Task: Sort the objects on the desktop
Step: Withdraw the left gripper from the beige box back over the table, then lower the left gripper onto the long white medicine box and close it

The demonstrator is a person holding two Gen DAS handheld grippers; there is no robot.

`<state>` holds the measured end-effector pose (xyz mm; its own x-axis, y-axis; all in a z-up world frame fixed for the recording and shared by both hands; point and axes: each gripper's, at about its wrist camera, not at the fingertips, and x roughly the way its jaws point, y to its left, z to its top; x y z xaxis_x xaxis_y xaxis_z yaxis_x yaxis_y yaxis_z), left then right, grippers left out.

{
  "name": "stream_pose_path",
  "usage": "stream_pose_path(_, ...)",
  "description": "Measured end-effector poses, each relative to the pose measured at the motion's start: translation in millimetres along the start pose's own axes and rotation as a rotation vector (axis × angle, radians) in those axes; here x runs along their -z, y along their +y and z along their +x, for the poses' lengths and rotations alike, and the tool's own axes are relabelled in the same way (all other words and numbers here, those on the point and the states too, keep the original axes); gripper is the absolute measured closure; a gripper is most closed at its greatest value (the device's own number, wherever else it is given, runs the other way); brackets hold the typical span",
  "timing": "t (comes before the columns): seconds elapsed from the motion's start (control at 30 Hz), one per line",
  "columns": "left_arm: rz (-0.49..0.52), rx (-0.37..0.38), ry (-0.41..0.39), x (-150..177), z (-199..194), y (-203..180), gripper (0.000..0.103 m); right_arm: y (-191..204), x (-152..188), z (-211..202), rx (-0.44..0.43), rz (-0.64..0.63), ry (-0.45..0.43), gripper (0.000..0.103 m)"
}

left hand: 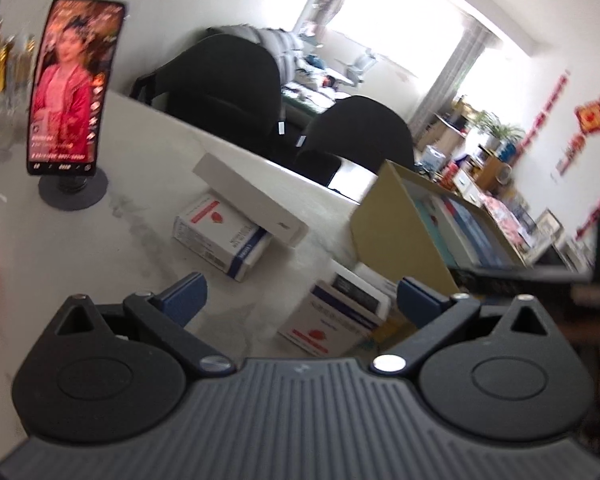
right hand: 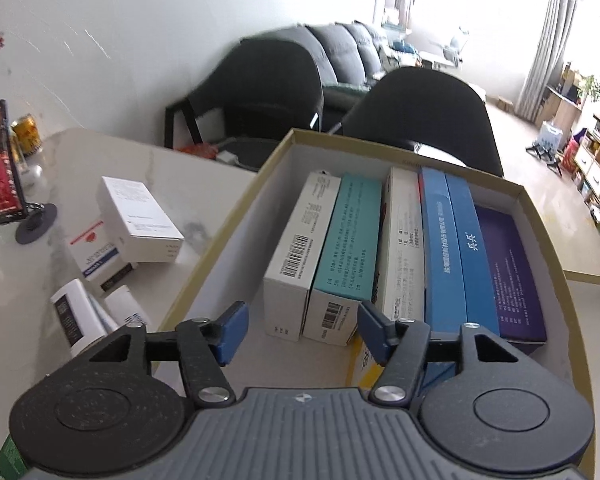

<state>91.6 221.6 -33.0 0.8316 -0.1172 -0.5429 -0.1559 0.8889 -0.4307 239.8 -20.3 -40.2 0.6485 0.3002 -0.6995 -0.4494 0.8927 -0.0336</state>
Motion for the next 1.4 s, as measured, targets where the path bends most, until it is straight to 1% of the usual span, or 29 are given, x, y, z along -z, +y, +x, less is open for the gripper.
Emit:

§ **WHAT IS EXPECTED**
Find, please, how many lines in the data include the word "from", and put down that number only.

§ **EXERCISE RESULT**
2